Configuring the OCR Engine
  1. Enter the Name of the profile.

  2. Enter an optional Description of the profile.

  3. Enter the OCR server hostname of the server where the OCR requests should be sent. It can be a single load balancer or an individual OCR Server.

  4. Enter the Port number of the port where requests should be sent. The default port is 8555.

  5. Enter the OCR Engine timeout (seconds) value. This setting defines how long before an OCR request should be timed out. The default timeout is 30.

    The timeout is how much time the request is allowed to spend inside the OCR Server, and does not include transit time or other delays.

    The timeout needs to be set with the other content timeout settings in the Advanced Settings. As with other content extraction operations, if the timeout is reached, the OCR component is skipped and the previously extracted content moves on to detection.
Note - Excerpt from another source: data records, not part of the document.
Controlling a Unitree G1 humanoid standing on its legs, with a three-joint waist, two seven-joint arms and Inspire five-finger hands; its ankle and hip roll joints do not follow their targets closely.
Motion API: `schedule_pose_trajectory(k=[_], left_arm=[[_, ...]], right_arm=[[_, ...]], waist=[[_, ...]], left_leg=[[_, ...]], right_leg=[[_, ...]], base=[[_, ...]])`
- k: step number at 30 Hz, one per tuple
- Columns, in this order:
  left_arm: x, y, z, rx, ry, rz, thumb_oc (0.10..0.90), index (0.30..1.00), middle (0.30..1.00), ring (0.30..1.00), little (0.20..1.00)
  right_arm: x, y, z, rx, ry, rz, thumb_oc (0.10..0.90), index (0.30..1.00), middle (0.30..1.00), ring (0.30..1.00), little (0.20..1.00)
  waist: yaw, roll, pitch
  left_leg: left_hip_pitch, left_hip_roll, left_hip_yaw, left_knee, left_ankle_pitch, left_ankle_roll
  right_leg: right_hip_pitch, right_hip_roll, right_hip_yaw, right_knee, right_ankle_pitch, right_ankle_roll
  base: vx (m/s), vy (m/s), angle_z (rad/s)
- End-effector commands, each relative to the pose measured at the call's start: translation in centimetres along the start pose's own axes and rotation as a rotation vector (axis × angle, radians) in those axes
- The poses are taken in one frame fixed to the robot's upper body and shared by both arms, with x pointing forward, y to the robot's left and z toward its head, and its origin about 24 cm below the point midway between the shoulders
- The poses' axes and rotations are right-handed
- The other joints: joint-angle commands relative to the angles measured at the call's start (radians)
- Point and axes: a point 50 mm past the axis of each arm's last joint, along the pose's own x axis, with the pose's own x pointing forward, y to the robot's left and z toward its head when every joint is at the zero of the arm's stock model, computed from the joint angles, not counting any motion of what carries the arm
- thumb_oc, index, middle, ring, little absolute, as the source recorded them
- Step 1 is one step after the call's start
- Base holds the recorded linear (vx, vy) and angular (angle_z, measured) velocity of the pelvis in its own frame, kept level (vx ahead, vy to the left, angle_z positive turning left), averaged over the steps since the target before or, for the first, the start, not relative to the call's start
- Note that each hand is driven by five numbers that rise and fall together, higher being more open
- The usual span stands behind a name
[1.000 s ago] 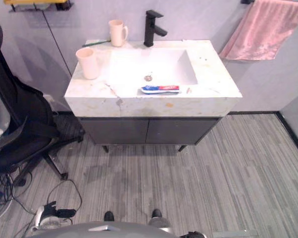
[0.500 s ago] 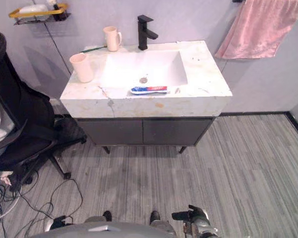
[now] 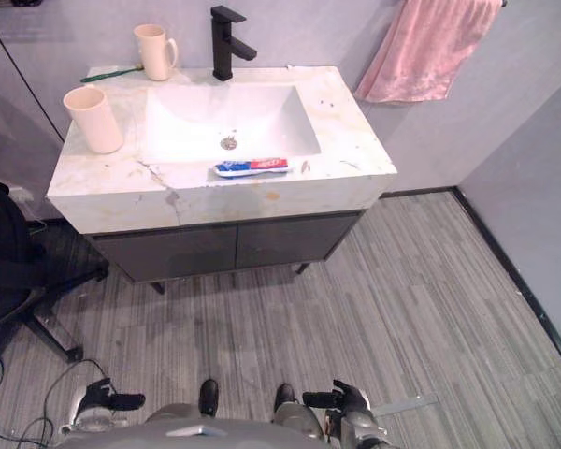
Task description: Organize the bathroom.
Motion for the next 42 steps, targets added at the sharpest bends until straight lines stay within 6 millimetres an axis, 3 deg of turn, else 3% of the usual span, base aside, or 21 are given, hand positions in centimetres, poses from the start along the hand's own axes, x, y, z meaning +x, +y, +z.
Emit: schedule_pose_trajectory(k=[1, 3, 10, 12, 14, 15, 18, 20, 22, 33, 38, 39, 40, 41, 42], left_arm=[[0.2, 1.3, -1.1, 0.011, 0.018, 0.049, 0.800, 0.900, 0.900, 0.900, 0.900], [0.3, 1.8, -1.1, -0.003, 0.021, 0.065, 0.800, 0.900, 0.900, 0.900, 0.900], [0.3, 1.7, 0.0, -0.072, 0.012, 0.134, 0.800, 0.900, 0.900, 0.900, 0.900], [0.5, 1.8, 1.0, -0.095, 0.001, 0.152, 0.800, 0.900, 0.900, 0.900, 0.900], [0.5, 1.5, 1.7, -0.075, -0.011, 0.152, 0.800, 0.900, 0.900, 0.900, 0.900], [0.5, 1.3, 1.9, -0.061, -0.013, 0.150, 0.800, 0.900, 0.900, 0.900, 0.900], [0.5, 1.1, 1.5, -0.048, 0.011, 0.129, 0.800, 0.900, 0.900, 0.900, 0.900], [0.4, 1.1, 0.6, -0.057, 0.044, 0.124, 0.800, 0.900, 0.900, 0.900, 0.900], [0.3, 0.9, 0.2, -0.036, 0.060, 0.113, 0.800, 0.900, 0.900, 0.900, 0.900], [-0.2, 0.0, -0.8, 0.037, 0.029, 0.067, 0.800, 0.900, 0.900, 0.900, 0.900], [-0.1, -0.5, 0.4, 0.104, -0.032, 0.011, 0.800, 0.900, 0.900, 0.900, 0.900], [0.0, -0.6, 1.0, 0.121, -0.042, -0.016, 0.800, 0.900, 0.900, 0.900, 0.900], [0.0, -0.6, 1.1, 0.115, -0.040, -0.022, 0.800, 0.900, 0.900, 0.900, 0.900], [0.0, -0.8, 1.0, 0.108, -0.038, -0.041, 0.800, 0.900, 0.900, 0.900, 0.900], [0.0, -0.8, 1.0, 0.102, -0.033, -0.041, 0.800, 0.900, 0.900, 0.900, 0.900]], right_arm=[[0.3, -2.6, 1.5, -0.072, -0.064, -0.071, 0.800, 0.900, 0.900, 0.900, 0.900], [0.3, -2.5, 1.7, -0.097, -0.064, -0.058, 0.800, 0.900, 0.900, 0.900, 0.900], [0.3, -2.5, 1.5, -0.126, -0.038, -0.029, 0.800, 0.900, 0.900, 0.900, 0.900], [0.3, -2.8, 1.2, -0.144, -0.025, -0.035, 0.800, 0.900, 0.900, 0.900, 0.900], [0.3, -3.0, 1.0, -0.116, -0.011, -0.051, 0.800, 0.900, 0.900, 0.900, 0.900], [0.3, -3.2, 0.8, -0.078, 0.001, -0.067, 0.800, 0.900, 0.900, 0.900, 0.900], [0.2, -3.5, 0.0, -0.047, 0.029, -0.085, 0.800, 0.900, 0.900, 0.900, 0.900], [0.1, -3.5, -0.7, -0.077, 0.041, -0.073, 0.800, 0.900, 0.900, 0.900, 0.900], [0.0, -3.3, -1.1, -0.090, 0.047, -0.072, 0.800, 0.900, 0.900, 0.900, 0.900], [-0.1, -2.6, -0.7, -0.005, -0.030, -0.059, 0.800, 0.900, 0.900, 0.900, 0.900], [0.0, -3.0, -0.6, 0.006, -0.014, -0.063, 0.800, 0.900, 0.900, 0.900, 0.900], [0.0, -3.3, -0.5, 0.004, -0.009, -0.078, 0.800, 0.900, 0.900, 0.900, 0.900], [0.0, -3.4, -0.4, 0.000, -0.008, -0.081, 0.800, 0.900, 0.900, 0.900, 0.900], [0.1, -3.7, -0.3, -0.007, -0.002, -0.089, 0.800, 0.900, 0.900, 0.900, 0.900], [0.1, -3.7, -0.3, -0.014, -0.002, -0.085, 0.800, 0.900, 0.900, 0.900, 0.900]], waist=[[0.002, 0.027, -0.020], [0.001, 0.026, -0.022], [0.010, -0.012, -0.018], [0.001, -0.016, -0.018], [-0.002, -0.013, -0.020], [-0.006, -0.006, -0.023], [-0.018, 0.004, -0.036], [-0.018, 0.007, -0.048], [-0.022, 0.008, -0.062], [-0.035, 0.011, -0.071], [-0.046, -0.002, -0.054], [-0.051, -0.014, -0.041], [-0.047, -0.012, -0.034], [-0.035, -0.006, -0.024], [-0.031, -0.003, -0.026]], left_leg=[[-0.036, -0.005, -0.048, 0.091, -0.072, 0.003], [-0.024, 0.013, -0.044, 0.091, -0.079, -0.004], [-0.072, 0.071, -0.041, 0.220, -0.070, -0.036], [-0.097, 0.092, 0.021, 0.265, -0.059, -0.048], [-0.101, 0.102, 0.073, 0.234, -0.053, -0.055], [-0.099, 0.117, 0.134, 0.188, -0.030, -0.065], [-0.087, 0.142, 0.201, 0.136, 0.002, -0.077], [-0.046, 0.124, 0.163, 0.086, 0.005, -0.077], [-0.028, 0.117, 0.170, 0.069, 0.004, -0.080], [0.003, 0.134, 0.162, 0.044, 0.015, -0.089], [-0.063, 0.155, 0.169, 0.196, 0.022, -0.097], [-0.111, 0.152, 0.165, 0.324, 0.028, -0.092], [-0.116, 0.129, 0.143, 0.329, 0.007, -0.083], [-0.126, 0.061, 0.090, 0.293, -0.021, -0.060], [-0.127, 0.038, 0.069, 0.259, -0.026, -0.052]], right_leg=[[-0.013, -0.003, 0.069, -0.044, 0.123, 0.039], [-0.011, 0.002, 0.066, -0.051, 0.117, 0.040], [0.031, 0.053, 0.001, -0.036, 0.071, -0.020], [0.045, 0.056, -0.051, -0.038, 0.054, -0.033], [0.058, 0.056, -0.089, -0.042, 0.045, -0.032], [0.072, 0.059, -0.126, -0.045, 0.030, -0.033], [0.091, 0.060, -0.176, -0.039, 0.009, -0.035], [0.102, 0.058, -0.170, -0.052, 0.014, -0.029], [0.101, 0.062, -0.174, -0.059, 0.015, -0.029], [0.109, 0.091, -0.149, -0.065, 0.006, -0.038], [0.100, 0.101, -0.128, -0.060, 0.008, -0.059], [0.094, 0.099, -0.123, -0.050, 0.011, -0.069], [0.095, 0.100, -0.111, -0.044, 0.010, -0.066], [0.092, 0.108, -0.068, -0.027, 0.010, -0.057], [0.088, 0.112, -0.053, -0.026, 0.013, -0.054]], base=[[0.21, -0.330, 0.03], [0.20, -0.352, 0.04], [0.12, -0.290, 0.10], [0.04, -0.167, 0.48], [0.04, -0.061, 0.86], [0.04, -0.034, 0.88], [0.06, 0.009, 1.00], [0.09, 0.052, 0.55], [0.11, 0.014, 0.14], [0.06, -0.061, 0.01], [0.00, -0.069, -0.10], [0.01, -0.036, -0.20], [0.06, 0.038, -0.28], [0.09, 0.101, -0.31], [0.14, 0.149, -0.63]])
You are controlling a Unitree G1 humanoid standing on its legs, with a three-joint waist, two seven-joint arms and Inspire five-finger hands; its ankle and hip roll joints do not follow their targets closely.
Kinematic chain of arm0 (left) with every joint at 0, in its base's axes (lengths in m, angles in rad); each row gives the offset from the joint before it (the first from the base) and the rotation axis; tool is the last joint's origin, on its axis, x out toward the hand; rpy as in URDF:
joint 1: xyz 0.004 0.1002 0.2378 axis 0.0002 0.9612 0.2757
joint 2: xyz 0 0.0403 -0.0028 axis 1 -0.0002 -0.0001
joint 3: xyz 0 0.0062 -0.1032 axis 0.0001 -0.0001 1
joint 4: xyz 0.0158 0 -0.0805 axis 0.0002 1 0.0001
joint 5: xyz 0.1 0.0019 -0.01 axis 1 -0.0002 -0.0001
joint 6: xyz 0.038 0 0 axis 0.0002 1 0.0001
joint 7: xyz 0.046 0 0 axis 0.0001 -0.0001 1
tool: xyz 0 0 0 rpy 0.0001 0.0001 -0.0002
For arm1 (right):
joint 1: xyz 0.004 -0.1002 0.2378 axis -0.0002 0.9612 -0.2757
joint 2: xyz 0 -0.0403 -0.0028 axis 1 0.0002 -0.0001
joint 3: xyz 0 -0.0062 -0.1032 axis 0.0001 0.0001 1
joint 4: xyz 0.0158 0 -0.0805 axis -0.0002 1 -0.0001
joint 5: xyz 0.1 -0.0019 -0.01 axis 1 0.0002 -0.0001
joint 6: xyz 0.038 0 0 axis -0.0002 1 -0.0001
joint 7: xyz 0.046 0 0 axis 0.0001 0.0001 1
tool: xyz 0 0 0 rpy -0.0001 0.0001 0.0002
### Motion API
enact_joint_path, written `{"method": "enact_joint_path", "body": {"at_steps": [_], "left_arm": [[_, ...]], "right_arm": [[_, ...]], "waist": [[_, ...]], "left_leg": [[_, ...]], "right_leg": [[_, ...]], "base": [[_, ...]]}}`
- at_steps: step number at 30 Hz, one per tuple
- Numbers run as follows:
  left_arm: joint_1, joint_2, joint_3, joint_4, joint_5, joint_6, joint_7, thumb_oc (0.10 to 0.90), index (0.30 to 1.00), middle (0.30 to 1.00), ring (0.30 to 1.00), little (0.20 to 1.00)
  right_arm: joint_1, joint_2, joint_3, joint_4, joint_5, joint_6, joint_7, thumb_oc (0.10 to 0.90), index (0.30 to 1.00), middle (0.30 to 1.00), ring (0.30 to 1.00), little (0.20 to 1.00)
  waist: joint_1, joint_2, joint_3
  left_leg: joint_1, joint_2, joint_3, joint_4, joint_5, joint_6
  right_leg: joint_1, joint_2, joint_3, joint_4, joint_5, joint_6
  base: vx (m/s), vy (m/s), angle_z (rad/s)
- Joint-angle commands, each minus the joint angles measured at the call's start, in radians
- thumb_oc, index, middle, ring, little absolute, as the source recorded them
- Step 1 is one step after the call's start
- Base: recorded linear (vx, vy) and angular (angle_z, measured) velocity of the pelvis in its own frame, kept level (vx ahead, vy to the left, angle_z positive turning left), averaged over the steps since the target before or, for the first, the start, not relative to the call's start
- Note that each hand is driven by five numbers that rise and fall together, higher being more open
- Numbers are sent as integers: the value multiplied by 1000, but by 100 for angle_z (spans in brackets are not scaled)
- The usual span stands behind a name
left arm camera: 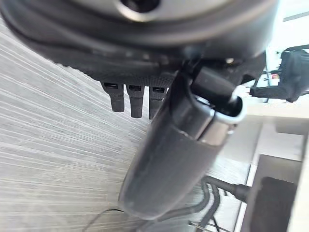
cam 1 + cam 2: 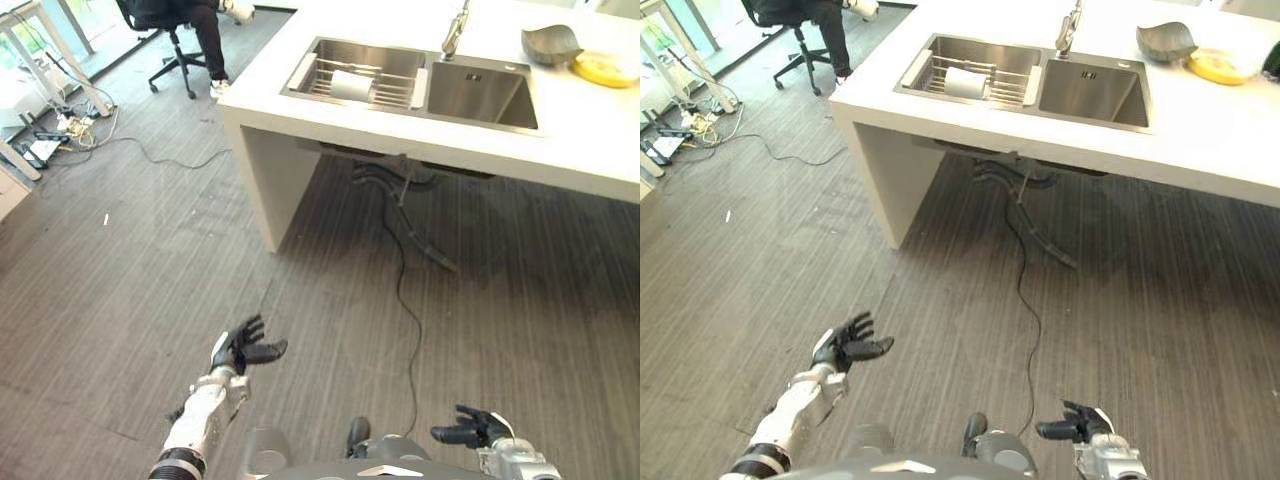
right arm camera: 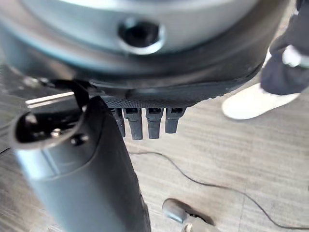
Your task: Place the dishes in the dishwasher.
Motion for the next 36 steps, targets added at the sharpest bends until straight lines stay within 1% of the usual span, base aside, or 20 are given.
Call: {"method": "enact_joint_path", "body": {"at_steps": [1,3,4,7,11,12,15,17,18,19,20,21,23,25,27,28,29,31,33,36], "left_arm": [[-104,74,60,-170,-11,-107,19,800,900,900,900,900],[-126,95,73,-251,8,-131,28,800,900,900,900,900],[-142,115,90,-334,14,-154,29,800,900,900,900,900],[-163,135,102,-430,26,-176,27,800,900,900,900,900],[-165,162,126,-514,53,-187,14,800,900,900,900,900],[-148,178,154,-578,79,-193,12,800,900,900,900,900],[-162,210,150,-643,127,-192,3,800,900,900,900,900],[-170,219,144,-664,137,-192,-1,800,900,900,900,900],[-188,247,139,-709,165,-201,1,800,900,900,900,900],[-189,247,139,-710,165,-200,1,800,900,900,900,900],[-203,259,136,-726,175,-202,7,800,900,900,900,900],[-210,265,135,-738,181,-207,15,800,900,900,900,900],[-235,266,128,-753,192,-208,28,800,900,900,900,900],[-259,262,122,-755,193,-212,36,800,900,900,900,900],[-272,267,113,-748,183,-219,32,800,900,900,900,900],[-274,272,110,-735,164,-221,28,800,900,900,900,900],[-274,271,105,-722,159,-224,29,800,900,900,900,900],[-275,271,105,-719,158,-226,30,800,900,900,900,900],[-263,262,88,-667,178,-217,22,800,900,900,900,900],[-240,253,82,-623,204,-202,-1,800,900,900,900,900]], "right_arm": [[5,-37,23,-15,-8,-25,1,800,900,900,900,900],[9,-35,27,-7,-9,-36,3,800,900,900,900,900],[4,-30,37,19,-21,-44,7,800,900,900,900,900],[-10,-13,56,59,-44,-52,12,800,900,900,900,900],[-18,2,66,99,-70,-52,31,800,900,900,900,900],[-19,12,53,136,-90,-46,38,800,900,900,900,900],[0,26,15,190,-89,-38,47,800,900,900,900,900],[2,31,7,200,-89,-36,48,800,900,900,900,900],[-1,28,-4,201,-89,-32,52,800,900,900,900,900],[-3,28,-5,201,-89,-32,52,800,900,900,900,900],[-10,25,-6,199,-85,-31,51,800,900,900,900,900],[-15,22,-14,198,-76,-28,48,800,900,900,900,900],[-22,22,-26,201,-58,-23,44,800,900,900,900,900],[-22,21,-32,199,-47,-22,46,800,900,900,900,900],[-25,12,-29,190,-48,-23,46,800,900,900,900,900],[-32,3,-33,188,-44,-22,42,800,900,900,900,900],[-35,1,-36,190,-42,-22,39,800,900,900,900,900],[-35,1,-36,191,-41,-22,39,800,900,900,900,900],[-15,12,-31,200,-47,-16,49,800,900,900,900,900],[13,10,-33,207,-59,-16,56,800,900,900,900,900]], "waist": [[24,21,32],[53,24,38],[87,47,33],[127,52,41],[147,49,22],[156,51,-24],[162,17,-74],[161,9,-81],[137,6,-72],[142,7,-76],[128,13,-64],[111,31,-58],[85,62,-51],[65,72,-51],[47,75,-48],[38,68,-44],[27,69,-41],[26,72,-39],[16,50,-52],[2,47,-97]], "left_leg": [[39,-51,97,-256,-3,51],[-22,-49,124,-392,4,48],[-60,-52,91,-576,133,19],[-87,-55,63,-770,218,-15],[-72,-42,108,-833,250,-15],[-44,-40,102,-829,281,-1],[12,-58,138,-825,245,37],[29,-68,148,-814,224,52],[67,-91,146,-792,177,84],[58,-88,151,-787,176,86],[73,-94,148,-773,154,102],[94,-91,140,-766,137,114],[147,-86,142,-773,107,131],[198,-97,135,-797,89,129],[228,-101,114,-801,70,115],[250,-97,103,-805,50,94],[266,-93,87,-807,37,83],[271,-90,85,-808,34,83],[315,-93,83,-802,-4,67],[344,-55,72,-808,-10,33]], "right_leg": [[24,-51,3,-52,5,178],[77,-38,2,-85,-10,181],[127,5,13,-119,-25,189],[209,31,42,-165,-49,193],[270,42,79,-186,-76,197],[307,43,108,-185,-101,201],[306,-4,128,-54,-135,228],[283,-18,123,25,-122,249],[214,-53,133,230,-27,292],[201,-51,139,238,-26,292],[149,-57,151,352,24,306],[111,-54,154,429,61,310],[26,-68,142,551,71,313],[-15,-108,99,475,46,297],[-23,-125,71,300,-11,271],[-55,-160,72,114,16,279],[-58,-164,90,34,49,289],[-45,-159,86,18,56,290],[-21,-172,117,-62,116,312],[54,-140,94,-141,119,303]], "base": [[320,-96,-17],[393,-41,4],[502,13,10],[360,14,-37],[405,89,-69],[445,171,-52],[480,197,-69],[263,155,-63],[154,143,-13],[205,205,-1],[95,150,15],[143,206,22],[206,173,28],[287,65,0],[310,-115,-1],[343,-226,24],[274,-191,25],[146,-79,27],[308,-170,36],[270,-155,25]]}}
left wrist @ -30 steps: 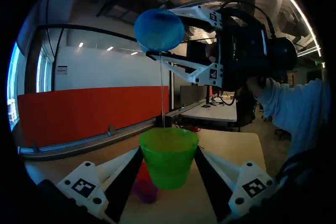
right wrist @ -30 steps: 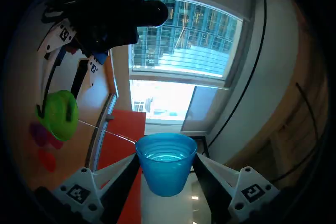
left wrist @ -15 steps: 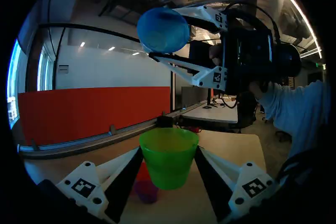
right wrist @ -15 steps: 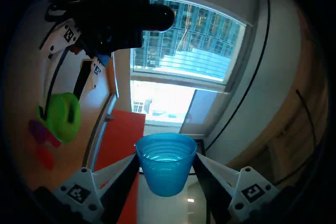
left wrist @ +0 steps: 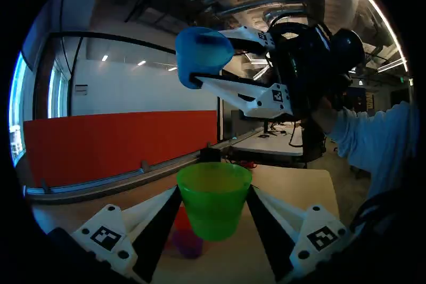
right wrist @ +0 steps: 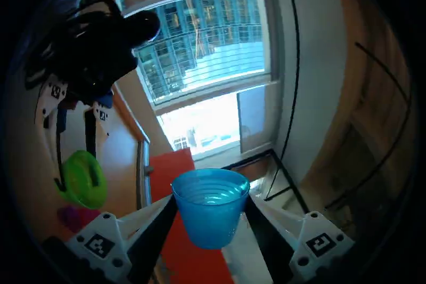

  6. Enter a value for Accuracy vs speed. By default, the OCR Server sets the value dynamically for each document. A Sensitive Image Recognition pre-classifier is present on the detection server. This pre-classifier inspects each image and determines if it is suitable for OCR content extraction (and form recognition). It then determines which preset is most appropriate. If you uncheck this box, you can select a preset to use for all images. You can choose from Accurate, Balanced, or Fast. This strategy can be appropriate for Discover scans, where accuracy is prioritized over time.

  7. In the Supported Languages section, select the candidate languages for OCR.

    You can select one or more languages, and then the OCR Server selects a language from that pool to use for the image. Symantec assumes that documents are primarily one language (for example, all French, or all English, as opposed to mixed English and French). The number of languages should be as small as possible. The more languages you select, the slower the processing speed.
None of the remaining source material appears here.